▶ _Your assignment_: The first line of the entries through the line bearing "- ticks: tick": copy these lines exactly and return nothing else.

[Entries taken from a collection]
[Start of section]

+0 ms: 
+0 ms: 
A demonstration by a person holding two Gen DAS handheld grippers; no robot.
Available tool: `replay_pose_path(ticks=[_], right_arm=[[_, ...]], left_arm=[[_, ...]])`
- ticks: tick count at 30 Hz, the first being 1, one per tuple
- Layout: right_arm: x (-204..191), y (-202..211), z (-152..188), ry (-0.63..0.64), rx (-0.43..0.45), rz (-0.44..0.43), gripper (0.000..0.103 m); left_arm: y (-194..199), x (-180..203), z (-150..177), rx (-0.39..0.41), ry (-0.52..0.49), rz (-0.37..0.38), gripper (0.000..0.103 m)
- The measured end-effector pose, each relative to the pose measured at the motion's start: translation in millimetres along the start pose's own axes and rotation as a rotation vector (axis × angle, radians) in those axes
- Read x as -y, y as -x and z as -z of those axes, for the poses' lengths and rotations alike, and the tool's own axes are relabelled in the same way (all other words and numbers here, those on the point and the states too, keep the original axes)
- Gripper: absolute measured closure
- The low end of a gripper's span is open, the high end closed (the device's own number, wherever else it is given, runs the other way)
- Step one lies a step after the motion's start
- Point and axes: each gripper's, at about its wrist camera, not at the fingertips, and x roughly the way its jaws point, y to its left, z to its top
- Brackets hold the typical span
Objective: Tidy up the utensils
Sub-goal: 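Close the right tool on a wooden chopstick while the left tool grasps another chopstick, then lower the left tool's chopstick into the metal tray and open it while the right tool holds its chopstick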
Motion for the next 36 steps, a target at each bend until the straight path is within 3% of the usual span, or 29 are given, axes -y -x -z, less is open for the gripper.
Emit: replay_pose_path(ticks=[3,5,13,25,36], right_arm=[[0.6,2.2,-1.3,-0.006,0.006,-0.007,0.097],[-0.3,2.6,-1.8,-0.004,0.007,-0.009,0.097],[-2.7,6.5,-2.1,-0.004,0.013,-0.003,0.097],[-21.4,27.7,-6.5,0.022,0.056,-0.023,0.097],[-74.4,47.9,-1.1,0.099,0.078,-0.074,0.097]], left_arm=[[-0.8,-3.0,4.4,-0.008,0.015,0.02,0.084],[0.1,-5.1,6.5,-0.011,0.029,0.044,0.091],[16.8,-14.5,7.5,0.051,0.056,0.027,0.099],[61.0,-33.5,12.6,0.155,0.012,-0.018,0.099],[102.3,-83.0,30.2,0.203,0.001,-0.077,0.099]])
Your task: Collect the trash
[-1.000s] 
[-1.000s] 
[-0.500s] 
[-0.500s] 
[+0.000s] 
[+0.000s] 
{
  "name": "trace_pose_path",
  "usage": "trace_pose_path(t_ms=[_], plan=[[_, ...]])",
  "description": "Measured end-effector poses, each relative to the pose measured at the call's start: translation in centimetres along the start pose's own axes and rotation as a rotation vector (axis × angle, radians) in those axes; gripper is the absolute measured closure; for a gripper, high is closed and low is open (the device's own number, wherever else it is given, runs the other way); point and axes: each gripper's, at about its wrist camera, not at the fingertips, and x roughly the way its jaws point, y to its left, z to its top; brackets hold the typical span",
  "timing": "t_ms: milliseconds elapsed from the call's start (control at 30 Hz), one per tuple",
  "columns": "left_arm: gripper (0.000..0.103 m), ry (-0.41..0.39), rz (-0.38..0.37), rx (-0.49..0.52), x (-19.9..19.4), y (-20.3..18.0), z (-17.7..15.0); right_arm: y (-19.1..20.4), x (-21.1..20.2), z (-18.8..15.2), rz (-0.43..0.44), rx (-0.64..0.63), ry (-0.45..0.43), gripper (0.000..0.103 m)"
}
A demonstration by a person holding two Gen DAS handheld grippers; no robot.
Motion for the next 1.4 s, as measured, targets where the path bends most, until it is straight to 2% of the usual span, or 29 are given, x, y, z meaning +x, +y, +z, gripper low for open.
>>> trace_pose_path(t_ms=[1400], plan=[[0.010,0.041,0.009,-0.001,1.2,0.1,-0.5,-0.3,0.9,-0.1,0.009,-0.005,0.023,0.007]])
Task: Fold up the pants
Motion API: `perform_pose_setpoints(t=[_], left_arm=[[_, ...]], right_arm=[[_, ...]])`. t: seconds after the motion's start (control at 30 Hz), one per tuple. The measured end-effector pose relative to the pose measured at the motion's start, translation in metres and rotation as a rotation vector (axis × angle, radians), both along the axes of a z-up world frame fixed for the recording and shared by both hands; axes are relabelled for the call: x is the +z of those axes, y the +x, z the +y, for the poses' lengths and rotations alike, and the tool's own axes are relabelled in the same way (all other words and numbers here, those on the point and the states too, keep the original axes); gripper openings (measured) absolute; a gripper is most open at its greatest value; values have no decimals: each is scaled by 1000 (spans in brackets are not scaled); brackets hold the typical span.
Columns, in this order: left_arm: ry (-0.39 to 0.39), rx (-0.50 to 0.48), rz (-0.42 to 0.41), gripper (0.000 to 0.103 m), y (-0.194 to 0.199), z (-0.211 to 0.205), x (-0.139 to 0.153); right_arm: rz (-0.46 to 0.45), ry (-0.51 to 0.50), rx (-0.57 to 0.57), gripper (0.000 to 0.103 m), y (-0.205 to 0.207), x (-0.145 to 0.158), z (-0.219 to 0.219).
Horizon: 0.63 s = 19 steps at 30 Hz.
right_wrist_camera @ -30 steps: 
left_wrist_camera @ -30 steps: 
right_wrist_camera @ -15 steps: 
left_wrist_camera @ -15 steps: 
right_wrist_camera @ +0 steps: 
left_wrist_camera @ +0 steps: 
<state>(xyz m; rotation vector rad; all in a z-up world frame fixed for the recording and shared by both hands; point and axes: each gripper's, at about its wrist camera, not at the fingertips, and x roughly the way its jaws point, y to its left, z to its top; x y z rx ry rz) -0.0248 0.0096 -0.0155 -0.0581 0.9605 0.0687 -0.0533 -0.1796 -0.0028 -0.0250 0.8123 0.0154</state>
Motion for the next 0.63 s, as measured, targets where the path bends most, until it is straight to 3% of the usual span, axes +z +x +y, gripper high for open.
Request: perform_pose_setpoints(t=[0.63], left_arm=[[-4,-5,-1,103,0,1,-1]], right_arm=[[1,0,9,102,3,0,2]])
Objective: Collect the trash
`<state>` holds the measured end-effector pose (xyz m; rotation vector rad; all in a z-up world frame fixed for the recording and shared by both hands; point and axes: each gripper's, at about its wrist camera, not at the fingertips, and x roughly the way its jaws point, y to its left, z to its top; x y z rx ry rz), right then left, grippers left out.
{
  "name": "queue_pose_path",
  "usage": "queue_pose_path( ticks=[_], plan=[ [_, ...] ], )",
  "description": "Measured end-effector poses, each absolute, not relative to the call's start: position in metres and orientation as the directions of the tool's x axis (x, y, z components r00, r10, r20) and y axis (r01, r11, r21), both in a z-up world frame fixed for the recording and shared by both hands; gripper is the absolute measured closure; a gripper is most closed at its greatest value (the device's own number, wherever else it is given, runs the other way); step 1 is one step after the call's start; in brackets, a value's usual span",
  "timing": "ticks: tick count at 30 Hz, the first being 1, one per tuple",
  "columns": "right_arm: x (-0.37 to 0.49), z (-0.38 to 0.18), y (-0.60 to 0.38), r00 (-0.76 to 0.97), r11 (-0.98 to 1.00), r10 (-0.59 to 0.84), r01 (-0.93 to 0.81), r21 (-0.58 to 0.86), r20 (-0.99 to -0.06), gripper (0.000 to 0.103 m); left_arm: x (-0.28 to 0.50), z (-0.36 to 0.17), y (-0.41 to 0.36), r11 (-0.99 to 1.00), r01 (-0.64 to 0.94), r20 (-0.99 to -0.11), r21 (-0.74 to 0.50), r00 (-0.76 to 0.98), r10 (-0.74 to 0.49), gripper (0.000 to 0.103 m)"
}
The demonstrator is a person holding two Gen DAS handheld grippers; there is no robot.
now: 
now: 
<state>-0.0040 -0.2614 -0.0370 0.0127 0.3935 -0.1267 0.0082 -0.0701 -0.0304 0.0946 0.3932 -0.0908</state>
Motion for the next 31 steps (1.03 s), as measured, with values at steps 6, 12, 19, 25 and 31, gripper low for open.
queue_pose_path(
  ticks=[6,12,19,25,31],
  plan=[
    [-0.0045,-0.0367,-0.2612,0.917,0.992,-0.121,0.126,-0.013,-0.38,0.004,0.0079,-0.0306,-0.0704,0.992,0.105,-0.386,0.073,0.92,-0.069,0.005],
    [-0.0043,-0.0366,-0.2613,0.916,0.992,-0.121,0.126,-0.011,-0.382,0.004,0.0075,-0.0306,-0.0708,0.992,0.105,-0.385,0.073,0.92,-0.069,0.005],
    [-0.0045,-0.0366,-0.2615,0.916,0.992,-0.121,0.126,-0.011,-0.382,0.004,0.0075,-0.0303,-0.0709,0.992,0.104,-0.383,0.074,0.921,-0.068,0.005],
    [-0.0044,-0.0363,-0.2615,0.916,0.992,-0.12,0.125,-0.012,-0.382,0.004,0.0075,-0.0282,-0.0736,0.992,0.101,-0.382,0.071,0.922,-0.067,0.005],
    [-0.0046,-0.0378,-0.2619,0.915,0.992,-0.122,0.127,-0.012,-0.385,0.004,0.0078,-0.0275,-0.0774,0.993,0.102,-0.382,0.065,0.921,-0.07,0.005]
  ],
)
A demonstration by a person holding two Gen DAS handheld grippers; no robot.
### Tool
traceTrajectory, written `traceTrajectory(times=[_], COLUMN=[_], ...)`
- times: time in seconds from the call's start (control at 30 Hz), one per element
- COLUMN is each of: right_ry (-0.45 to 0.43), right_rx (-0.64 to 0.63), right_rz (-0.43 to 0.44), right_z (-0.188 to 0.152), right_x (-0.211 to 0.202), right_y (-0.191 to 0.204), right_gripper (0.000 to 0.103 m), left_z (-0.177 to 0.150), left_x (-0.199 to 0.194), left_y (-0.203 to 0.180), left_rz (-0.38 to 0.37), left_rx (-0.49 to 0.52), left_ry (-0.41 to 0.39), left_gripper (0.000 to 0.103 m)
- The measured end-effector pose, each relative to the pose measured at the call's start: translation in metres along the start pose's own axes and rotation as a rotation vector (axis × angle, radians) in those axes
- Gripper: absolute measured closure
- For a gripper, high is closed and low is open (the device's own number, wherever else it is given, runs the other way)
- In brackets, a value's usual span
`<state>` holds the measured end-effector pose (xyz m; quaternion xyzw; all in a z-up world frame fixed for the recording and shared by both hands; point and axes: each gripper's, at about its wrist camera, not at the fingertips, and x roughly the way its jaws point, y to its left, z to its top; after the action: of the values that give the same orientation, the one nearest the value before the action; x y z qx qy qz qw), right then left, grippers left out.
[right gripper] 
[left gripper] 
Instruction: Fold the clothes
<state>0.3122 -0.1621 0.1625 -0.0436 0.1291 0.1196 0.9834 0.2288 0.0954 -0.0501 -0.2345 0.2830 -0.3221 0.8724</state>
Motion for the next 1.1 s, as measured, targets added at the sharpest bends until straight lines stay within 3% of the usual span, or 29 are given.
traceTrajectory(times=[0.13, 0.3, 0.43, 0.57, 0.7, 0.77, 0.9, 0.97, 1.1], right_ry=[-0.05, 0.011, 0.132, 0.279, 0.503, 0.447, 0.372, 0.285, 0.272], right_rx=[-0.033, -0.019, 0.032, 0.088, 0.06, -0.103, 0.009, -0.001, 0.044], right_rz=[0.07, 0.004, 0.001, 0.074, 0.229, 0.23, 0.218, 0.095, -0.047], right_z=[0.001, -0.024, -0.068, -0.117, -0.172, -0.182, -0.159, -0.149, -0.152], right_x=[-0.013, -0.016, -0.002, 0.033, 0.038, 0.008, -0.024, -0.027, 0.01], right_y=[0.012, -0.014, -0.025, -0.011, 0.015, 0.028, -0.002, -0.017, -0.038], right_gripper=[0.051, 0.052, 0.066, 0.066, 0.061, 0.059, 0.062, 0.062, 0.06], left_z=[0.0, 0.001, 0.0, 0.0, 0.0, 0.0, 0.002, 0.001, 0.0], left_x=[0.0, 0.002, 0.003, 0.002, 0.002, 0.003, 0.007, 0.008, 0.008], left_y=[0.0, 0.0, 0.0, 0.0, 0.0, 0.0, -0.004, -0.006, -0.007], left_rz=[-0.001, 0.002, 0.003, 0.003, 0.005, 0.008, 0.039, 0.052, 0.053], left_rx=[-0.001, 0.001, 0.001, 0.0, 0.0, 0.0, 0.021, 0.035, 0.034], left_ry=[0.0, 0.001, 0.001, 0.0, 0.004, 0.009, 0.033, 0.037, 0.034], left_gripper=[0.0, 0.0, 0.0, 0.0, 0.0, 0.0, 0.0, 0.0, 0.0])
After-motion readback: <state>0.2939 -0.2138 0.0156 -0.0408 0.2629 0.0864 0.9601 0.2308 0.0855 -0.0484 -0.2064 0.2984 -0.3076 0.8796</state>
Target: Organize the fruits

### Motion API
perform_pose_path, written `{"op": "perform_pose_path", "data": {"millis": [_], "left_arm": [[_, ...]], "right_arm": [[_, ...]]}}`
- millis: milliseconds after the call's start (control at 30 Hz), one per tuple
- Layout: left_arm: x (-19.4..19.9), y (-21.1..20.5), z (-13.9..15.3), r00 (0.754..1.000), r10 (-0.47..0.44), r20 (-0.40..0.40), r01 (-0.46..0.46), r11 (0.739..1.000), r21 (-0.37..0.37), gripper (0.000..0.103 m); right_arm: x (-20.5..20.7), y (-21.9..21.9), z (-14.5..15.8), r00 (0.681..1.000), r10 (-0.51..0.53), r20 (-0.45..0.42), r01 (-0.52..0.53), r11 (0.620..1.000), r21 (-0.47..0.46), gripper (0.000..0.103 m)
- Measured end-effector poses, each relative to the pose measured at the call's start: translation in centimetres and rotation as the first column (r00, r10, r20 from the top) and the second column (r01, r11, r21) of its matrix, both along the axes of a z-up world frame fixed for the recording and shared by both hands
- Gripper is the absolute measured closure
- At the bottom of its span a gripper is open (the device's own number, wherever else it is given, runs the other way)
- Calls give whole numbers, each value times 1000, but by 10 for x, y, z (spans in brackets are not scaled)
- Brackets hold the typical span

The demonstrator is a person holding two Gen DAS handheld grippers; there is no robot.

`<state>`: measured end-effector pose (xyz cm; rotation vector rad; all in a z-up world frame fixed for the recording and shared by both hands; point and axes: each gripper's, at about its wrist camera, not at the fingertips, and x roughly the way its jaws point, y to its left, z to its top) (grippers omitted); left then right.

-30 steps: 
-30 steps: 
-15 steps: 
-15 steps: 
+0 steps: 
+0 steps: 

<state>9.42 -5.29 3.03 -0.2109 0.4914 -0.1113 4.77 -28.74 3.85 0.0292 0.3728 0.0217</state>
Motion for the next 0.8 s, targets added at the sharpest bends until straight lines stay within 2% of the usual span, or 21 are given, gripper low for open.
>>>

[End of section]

▶ _Task response_:
+0 ms: 
+0 ms: 
A demonstration by a person holding two Gen DAS handheld grippers; no robot.
Available tool: `replay_pose_path(ticks=[_], right_arm=[[_, ...]], left_arm=[[_, ...]])`
- ticks: tick count at 30 Hz, the first being 1, one per tuple

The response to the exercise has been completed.